[Given data — start]

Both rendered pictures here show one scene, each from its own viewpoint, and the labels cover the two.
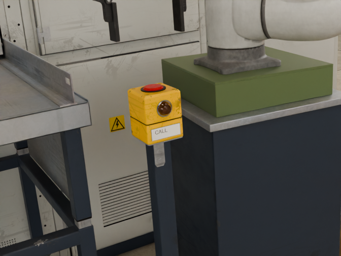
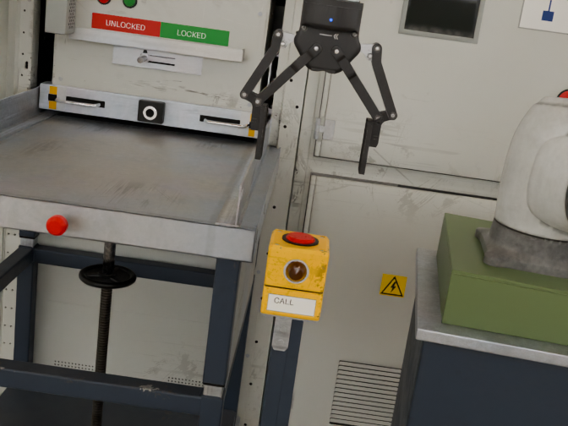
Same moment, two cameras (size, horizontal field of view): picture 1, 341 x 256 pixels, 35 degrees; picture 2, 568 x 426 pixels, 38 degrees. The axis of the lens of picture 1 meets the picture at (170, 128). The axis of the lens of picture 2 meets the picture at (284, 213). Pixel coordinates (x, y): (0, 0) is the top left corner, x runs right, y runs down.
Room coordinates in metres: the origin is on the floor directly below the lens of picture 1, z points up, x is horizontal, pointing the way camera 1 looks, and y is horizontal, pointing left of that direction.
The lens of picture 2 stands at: (0.09, -0.45, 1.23)
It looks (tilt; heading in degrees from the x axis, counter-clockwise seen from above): 16 degrees down; 28
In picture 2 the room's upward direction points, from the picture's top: 8 degrees clockwise
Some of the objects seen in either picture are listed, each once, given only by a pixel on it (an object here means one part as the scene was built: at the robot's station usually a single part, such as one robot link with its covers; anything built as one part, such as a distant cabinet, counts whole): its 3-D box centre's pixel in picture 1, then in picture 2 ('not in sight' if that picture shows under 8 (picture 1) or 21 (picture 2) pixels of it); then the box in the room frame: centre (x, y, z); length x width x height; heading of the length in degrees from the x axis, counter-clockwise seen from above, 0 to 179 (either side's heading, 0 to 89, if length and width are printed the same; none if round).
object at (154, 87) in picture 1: (153, 90); (300, 241); (1.03, 0.03, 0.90); 0.04 x 0.04 x 0.02
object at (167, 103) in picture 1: (165, 108); (296, 272); (0.98, 0.01, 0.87); 0.03 x 0.01 x 0.03; 117
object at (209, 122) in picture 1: (242, 94); (537, 308); (1.50, -0.22, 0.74); 0.43 x 0.43 x 0.02; 21
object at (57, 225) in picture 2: not in sight; (58, 223); (1.00, 0.44, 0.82); 0.04 x 0.03 x 0.03; 27
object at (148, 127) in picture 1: (155, 113); (295, 274); (1.03, 0.03, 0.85); 0.08 x 0.08 x 0.10; 27
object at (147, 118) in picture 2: not in sight; (150, 111); (1.60, 0.75, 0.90); 0.06 x 0.03 x 0.05; 118
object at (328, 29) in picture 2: not in sight; (328, 35); (1.02, 0.03, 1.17); 0.08 x 0.07 x 0.09; 117
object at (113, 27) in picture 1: (112, 21); (261, 131); (0.99, 0.09, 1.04); 0.03 x 0.01 x 0.07; 27
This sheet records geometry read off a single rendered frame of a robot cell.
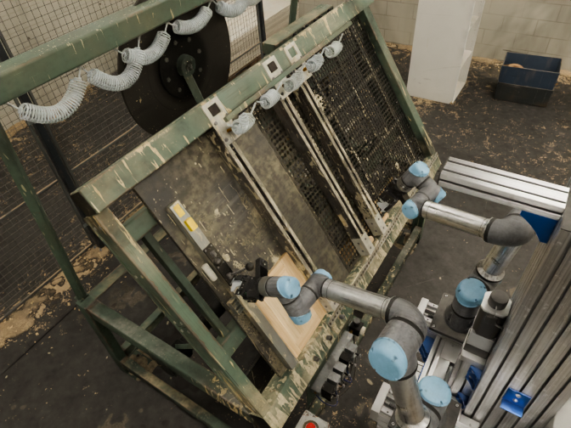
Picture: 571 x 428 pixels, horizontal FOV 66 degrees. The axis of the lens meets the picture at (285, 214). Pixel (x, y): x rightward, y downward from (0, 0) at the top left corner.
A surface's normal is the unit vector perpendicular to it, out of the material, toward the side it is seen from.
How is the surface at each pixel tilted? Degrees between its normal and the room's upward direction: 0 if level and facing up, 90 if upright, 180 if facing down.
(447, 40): 90
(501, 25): 90
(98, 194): 57
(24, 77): 90
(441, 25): 90
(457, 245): 0
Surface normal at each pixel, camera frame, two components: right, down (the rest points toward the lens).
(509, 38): -0.52, 0.62
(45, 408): -0.07, -0.72
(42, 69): 0.84, 0.33
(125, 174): 0.68, -0.11
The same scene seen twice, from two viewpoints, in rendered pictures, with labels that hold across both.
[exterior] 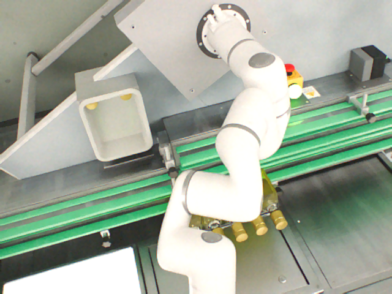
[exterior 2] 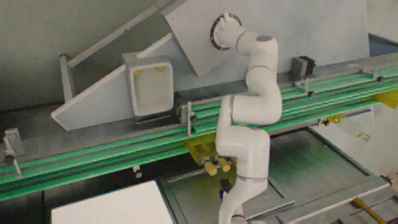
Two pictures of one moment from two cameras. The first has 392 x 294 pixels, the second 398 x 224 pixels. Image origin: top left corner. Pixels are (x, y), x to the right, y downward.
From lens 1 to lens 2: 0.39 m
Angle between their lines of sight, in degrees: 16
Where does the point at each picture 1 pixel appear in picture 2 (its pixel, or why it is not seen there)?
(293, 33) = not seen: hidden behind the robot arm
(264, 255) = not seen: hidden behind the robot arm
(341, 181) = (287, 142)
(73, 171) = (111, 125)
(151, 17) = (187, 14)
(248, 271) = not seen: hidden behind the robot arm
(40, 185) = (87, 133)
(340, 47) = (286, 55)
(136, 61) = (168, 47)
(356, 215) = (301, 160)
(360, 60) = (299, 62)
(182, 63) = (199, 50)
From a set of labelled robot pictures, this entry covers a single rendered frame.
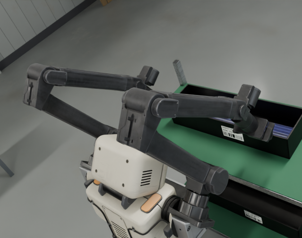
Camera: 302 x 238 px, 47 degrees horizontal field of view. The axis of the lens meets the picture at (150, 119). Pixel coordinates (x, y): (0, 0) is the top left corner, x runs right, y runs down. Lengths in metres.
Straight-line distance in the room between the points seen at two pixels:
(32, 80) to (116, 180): 0.38
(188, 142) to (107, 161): 0.60
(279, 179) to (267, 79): 2.06
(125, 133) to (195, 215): 0.37
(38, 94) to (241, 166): 0.82
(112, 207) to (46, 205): 2.06
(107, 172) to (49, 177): 2.29
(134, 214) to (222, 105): 0.40
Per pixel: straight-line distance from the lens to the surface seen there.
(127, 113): 0.75
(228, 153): 1.48
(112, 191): 1.09
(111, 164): 1.05
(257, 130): 1.19
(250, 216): 1.95
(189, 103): 0.84
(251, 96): 1.12
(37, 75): 1.05
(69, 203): 3.01
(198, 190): 1.01
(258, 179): 1.38
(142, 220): 1.03
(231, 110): 1.00
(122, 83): 1.25
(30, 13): 6.04
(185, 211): 1.02
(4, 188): 3.60
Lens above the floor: 2.05
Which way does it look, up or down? 38 degrees down
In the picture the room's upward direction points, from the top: 24 degrees counter-clockwise
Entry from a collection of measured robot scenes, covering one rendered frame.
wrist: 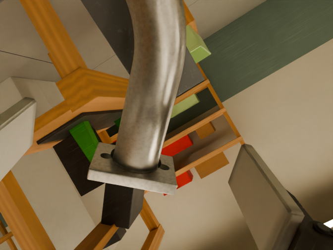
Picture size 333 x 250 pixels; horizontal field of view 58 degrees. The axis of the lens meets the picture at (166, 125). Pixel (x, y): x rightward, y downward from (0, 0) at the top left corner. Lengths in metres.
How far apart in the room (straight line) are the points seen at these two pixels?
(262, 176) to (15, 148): 0.13
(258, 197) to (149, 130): 0.07
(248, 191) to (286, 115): 6.05
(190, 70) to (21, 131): 0.12
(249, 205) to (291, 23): 6.25
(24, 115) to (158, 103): 0.07
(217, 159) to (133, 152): 5.48
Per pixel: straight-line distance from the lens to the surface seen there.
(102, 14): 0.22
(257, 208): 0.16
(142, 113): 0.17
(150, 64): 0.17
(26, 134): 0.18
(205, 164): 5.66
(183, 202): 6.44
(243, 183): 0.18
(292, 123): 6.26
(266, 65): 6.18
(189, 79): 0.22
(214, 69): 6.09
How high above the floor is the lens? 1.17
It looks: 1 degrees down
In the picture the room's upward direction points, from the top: 150 degrees clockwise
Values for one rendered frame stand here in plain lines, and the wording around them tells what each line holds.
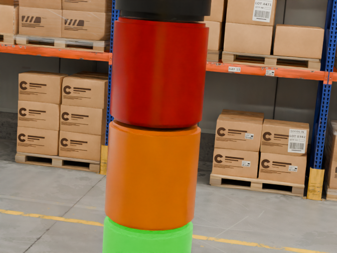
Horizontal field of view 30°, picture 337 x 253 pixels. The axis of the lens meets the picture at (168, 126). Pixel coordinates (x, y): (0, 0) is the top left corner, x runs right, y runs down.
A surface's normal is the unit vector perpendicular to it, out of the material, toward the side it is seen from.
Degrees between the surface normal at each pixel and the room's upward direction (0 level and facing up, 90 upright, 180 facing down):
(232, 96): 90
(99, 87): 89
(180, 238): 90
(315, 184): 89
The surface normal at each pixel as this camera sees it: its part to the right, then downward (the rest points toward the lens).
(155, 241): 0.22, 0.21
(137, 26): -0.54, 0.13
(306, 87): -0.18, 0.18
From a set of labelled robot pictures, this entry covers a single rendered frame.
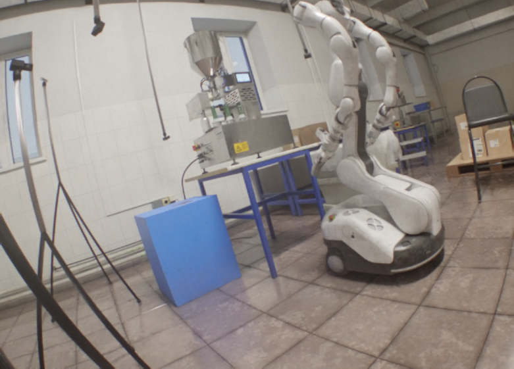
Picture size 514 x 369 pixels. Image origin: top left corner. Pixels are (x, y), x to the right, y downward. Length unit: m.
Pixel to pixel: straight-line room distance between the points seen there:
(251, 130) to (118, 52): 2.29
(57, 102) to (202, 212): 2.25
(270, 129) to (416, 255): 1.28
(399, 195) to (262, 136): 1.03
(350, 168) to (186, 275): 1.16
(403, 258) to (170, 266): 1.29
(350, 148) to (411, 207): 0.45
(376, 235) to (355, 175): 0.34
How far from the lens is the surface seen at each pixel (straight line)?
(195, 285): 1.85
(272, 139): 2.00
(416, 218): 1.38
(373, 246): 1.36
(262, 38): 4.82
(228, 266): 1.92
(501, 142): 3.39
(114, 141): 3.28
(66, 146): 3.26
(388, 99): 1.66
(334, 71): 1.48
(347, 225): 1.39
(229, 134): 1.82
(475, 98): 2.71
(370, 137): 1.74
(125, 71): 3.59
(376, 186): 1.43
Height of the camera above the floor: 0.74
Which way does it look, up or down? 3 degrees down
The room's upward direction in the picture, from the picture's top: 15 degrees counter-clockwise
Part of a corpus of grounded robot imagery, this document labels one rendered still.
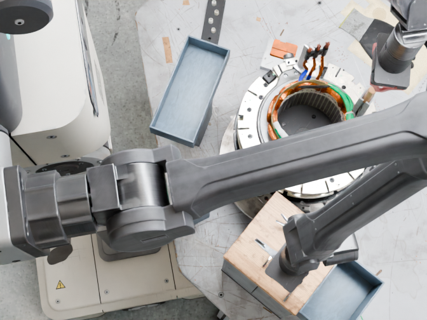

[Given data — finish]

• [Task goal] Only the lines from the start of the material through the line containing "Same moment, two" should be transcribed. Pictures stay out.

• [Exercise solution]
Both rendered pictures here show one scene, each from its own viewpoint, and the labels cover the two.
Same moment, two cameras (size, horizontal field of view): picture 1, 341 x 256 pixels, 35 degrees; picture 2, 568 x 426 pixels, 38 degrees. The axis of the lens of picture 1 meets the picture at (170, 128). The axis of the lens of picture 2 meets the picture at (284, 213). Pixel coordinates (x, y): (0, 0) is the top left corner, x runs right, y runs down.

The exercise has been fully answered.